Assignment:
Copy out each line below that has the word "aligned" in it.

------ Supplied data

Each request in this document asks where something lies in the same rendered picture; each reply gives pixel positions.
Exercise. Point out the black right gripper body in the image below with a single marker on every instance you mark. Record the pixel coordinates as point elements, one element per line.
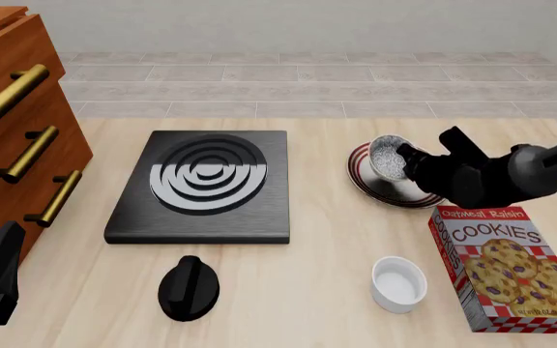
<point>433,174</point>

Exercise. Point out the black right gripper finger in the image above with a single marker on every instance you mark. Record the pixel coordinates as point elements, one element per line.
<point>411,150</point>
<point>411,168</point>

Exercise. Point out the grey and black right arm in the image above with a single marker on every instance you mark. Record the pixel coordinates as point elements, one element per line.
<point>530,174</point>

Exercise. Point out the plate with red rings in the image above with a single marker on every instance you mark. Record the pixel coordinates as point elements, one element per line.
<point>389,190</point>

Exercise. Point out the white ramekin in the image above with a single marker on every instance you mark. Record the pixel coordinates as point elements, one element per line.
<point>398,284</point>

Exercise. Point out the flat black stove plate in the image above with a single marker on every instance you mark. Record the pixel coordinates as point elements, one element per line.
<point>133,214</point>

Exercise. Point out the wooden cabinet drawer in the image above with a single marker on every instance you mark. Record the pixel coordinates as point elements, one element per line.
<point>66,119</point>
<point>12,203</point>
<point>27,47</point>

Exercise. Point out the oatmeal raisin cookies box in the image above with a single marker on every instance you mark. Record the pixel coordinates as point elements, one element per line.
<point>510,261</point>

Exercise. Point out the round black stove knob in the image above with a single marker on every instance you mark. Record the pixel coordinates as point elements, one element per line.
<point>189,290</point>

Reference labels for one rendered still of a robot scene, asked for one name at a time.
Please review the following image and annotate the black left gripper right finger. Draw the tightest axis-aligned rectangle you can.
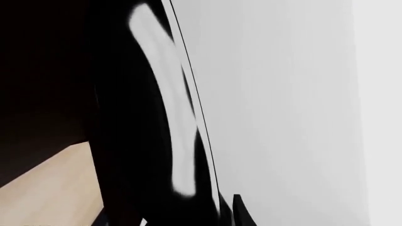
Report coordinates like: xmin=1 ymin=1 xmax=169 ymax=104
xmin=232 ymin=193 xmax=259 ymax=226

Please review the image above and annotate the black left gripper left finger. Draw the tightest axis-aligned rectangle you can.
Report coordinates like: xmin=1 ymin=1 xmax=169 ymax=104
xmin=92 ymin=205 xmax=110 ymax=226

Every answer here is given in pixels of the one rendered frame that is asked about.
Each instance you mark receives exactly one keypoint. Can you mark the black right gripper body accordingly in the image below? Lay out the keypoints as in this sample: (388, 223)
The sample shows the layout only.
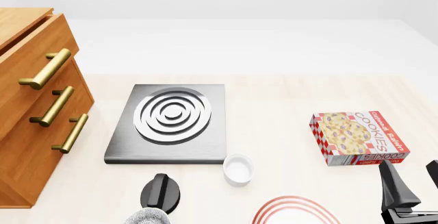
(410, 217)

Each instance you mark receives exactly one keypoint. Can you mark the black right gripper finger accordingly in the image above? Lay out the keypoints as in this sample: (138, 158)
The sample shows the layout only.
(434, 170)
(393, 193)

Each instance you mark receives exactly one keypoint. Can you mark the white plate with red rings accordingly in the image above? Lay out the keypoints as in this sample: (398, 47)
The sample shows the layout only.
(273, 208)

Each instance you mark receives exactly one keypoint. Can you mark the small white bowl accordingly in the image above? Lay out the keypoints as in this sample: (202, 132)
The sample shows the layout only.
(238, 170)

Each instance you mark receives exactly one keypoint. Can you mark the flat stove plate with rings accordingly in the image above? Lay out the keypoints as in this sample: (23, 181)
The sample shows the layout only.
(205, 147)

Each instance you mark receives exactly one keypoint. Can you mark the wooden cabinet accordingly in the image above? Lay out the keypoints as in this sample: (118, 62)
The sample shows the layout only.
(13, 21)

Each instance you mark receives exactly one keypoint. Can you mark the red white cookie box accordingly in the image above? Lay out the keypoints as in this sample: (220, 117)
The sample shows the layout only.
(345, 131)

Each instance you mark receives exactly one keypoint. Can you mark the round black stove knob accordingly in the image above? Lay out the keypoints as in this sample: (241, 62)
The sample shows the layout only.
(160, 193)

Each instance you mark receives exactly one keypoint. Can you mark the wooden drawer standing open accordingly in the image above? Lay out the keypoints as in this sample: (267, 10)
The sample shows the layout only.
(24, 57)

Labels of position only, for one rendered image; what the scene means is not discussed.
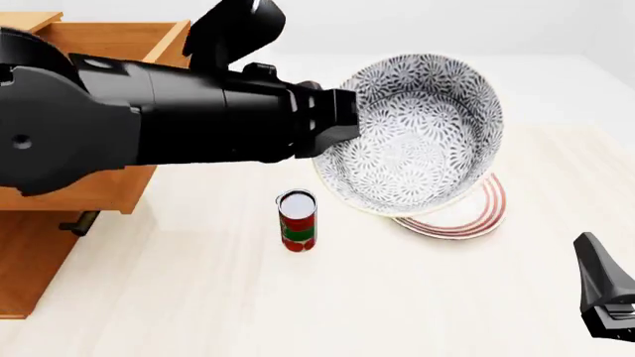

------------

Reply to the task:
Please review the following image and annotate the black left gripper right finger. Draw the tightest axis-aligned rectangle you can.
Please review the image above and annotate the black left gripper left finger. Draw the tightest axis-aligned rectangle you can.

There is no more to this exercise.